From his vantage point on the rooftop, Reuben watched as the Last Haven erupted into life. Within minutes there was a line of gunmen at the gates to the property and three loudspeakers were blaring out a recording of Douglas’ saying:


“Come one and come all! Believe in God and save your soul! All who believe are saved! All who hide will die! Only cowards behind masks!”


As his words rang out again and again and again across the empty landscape, the road became jampacked with a huge slithering caravan of hapless refugees. In droves they came to the gateway, pawing and begging for succour and sanctuary. No open arms were there to meet them though. Only guards with judging eyes.


Those without masks were admitted without question, as a matter of fact, they were hurried on in. As for the more cautious of their number though, the ones who feared to infect or be infected, they were subjected to interrogation. If they bore the mask only to survive the oppressive regime of “yankee liberalism”, then that was no issue. All they need do then is hail Mary and walk right in. But should someone say that they feared for their life or the lives of others by taking their mask off, then that person was escorted away to a holding pen, out of view from all the other refugees.


Observing it all from the rooftop, Reuben looked on as the Brave King’s men took ten people at a time from the holding pens. They bound their hands and forced them to their knees. One by one then, they took a hammer to their heads and dashed their skulls to pieces. When life twitched through them no more, the bodies were carried away and hurled into a garbage truck. Then the next batch of ‘unworthy’ souls was taken from the holding pen and the process was repeated, again and again, and again until the garbage truck could take no more.


“I know how this may look to you,” came a voice. Reuben pivoted around to find Douglas behind him.


“You’re slaughtering them like cattle,” said Reuben, struggling to keep his emotions together.


“It’s necessary son,” justified the Holy King. “If we let ‘em go they’ll cause all sort of trouble for us. They’ll go back to their Commie friends and tear this place apart. We gotta make sure they don’t do that. Won’t have no crooked Commie sleepin’ tight under God’s roof, no siree.”


Reuben almost felt like strangling his rescuer in that moment. This was as bad as what the Klan had done, worse perhaps because people had come here in search of refuge only to have their heads bashed in. But he held his silence. He had no intention of joining the dead.


Whatever this place was, it was safe, and he did intend to remain safe.

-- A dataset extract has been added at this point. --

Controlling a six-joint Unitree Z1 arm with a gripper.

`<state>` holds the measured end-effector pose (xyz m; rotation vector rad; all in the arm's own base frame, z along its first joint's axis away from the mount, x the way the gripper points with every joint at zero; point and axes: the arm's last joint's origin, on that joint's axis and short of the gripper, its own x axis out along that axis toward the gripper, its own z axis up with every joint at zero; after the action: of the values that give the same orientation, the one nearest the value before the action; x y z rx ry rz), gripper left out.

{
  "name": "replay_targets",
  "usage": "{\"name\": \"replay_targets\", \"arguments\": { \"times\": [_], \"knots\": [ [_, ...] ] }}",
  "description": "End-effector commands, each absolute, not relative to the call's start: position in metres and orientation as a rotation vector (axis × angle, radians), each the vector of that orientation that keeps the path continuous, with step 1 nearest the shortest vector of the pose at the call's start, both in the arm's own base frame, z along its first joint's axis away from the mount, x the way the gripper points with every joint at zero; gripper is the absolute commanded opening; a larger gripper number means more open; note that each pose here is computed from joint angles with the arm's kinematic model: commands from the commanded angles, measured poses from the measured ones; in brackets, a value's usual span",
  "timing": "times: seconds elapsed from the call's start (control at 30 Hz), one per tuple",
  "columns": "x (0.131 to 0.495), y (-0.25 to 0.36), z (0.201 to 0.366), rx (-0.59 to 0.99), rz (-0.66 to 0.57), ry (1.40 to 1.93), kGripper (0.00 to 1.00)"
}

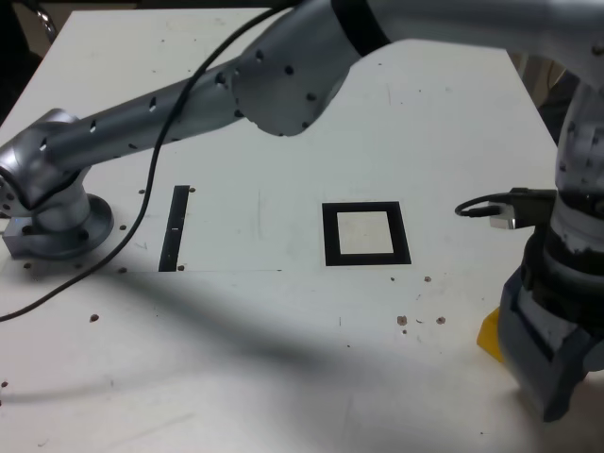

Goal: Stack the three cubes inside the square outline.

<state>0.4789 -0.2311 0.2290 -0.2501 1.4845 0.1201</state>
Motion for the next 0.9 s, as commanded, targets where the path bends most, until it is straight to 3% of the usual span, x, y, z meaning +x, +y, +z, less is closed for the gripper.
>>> {"name": "replay_targets", "arguments": {
  "times": [0.0,0.3,0.53,0.63,0.87],
  "knots": [
    [0.484,-0.23,0.224,-0.261,0.121,1.476,0.99],
    [0.495,-0.222,0.208,-0.286,0.126,1.489,0.95],
    [0.5,-0.213,0.205,-0.303,0.135,1.494,0.85],
    [0.501,-0.211,0.205,-0.307,0.141,1.497,0.74],
    [0.502,-0.208,0.208,-0.311,0.148,1.48,0.36]
  ]
}}
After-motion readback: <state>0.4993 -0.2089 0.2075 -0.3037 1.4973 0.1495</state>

“They bring their vile ideas in here,” continued Douglas. “It’ll spread like a God damn contagion and before you or I know it we’ll all be on the wrong end of God’s judgement. We gotta keep this place secure. We gotta quarantine ourselves from these heathen liars and crooks... I know you must think I’m no better than those devils you saw the other day. But believe me son, this is the only way. God told me so.”


God told you?”


“Why of course. God speaks to me in my dreams. And he told me to dash them against the rocks... I am God’s vessel on Earth, Reuben. And all that he says to me is truth. Therefore, all that I do, I do as God would.” There was nothing he could respond to that with. He just held his tongue until the man slapped him on the shoulder. “Now!” he boomed with the familiar friendliness which he could so effortlessly conjure. “There’s a mighty amount of people coming through our doors here now and I believe there is a whole mountain of paperwork that Fisherman is working through. You go down to him now and give him a Samaritan hand, won’t you?”


Reuben curtly nodded and left the Holy King to survey his kingdom.